The Macedonian Law on International commercial arbitration was adopted in 2007 (Zakon za megjunarodnata trgovska arbitrazha, Official Gazette of Republic of Macedonia, No 39/2006). It is based on the UNCITRAL Arbitration Model Law (United Nations Commission on International Trade Law, UNCITRAL Model Law on International Commercial Arbitration as adopted on 21 June 1985, and as amended on 7 July 2006, UN Doc A/40/17 and A/61/17; →Arbitration, (UNCITRAL) Model Law). Article 28 Macedonian Law on International commercial arbitration refers to the law applicable by the tribunal to the substantive merits whereby first the rules of law chosen by the parties will apply, and absent a choice, the law will apply of the state with which the dispute subject matter is most closely connected.
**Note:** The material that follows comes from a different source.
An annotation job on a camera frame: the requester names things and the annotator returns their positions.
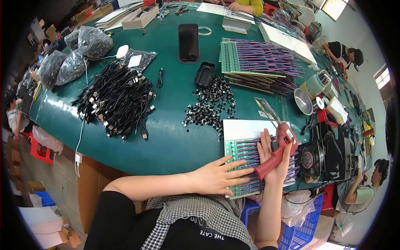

Macedonia is party to the main multilateral conventions on arbitration, including the New York Convention on the recognition and enforcement of foreign arbitral awards and the European Arbitration Convention. Macedonia has made the declaration on restricting the application of the New York Convention only to differences arising out of legal relationships, whether contractual or not, which are considered as commercial under the national law of Macedonia, under the basis of art I(3) of the New York Convention.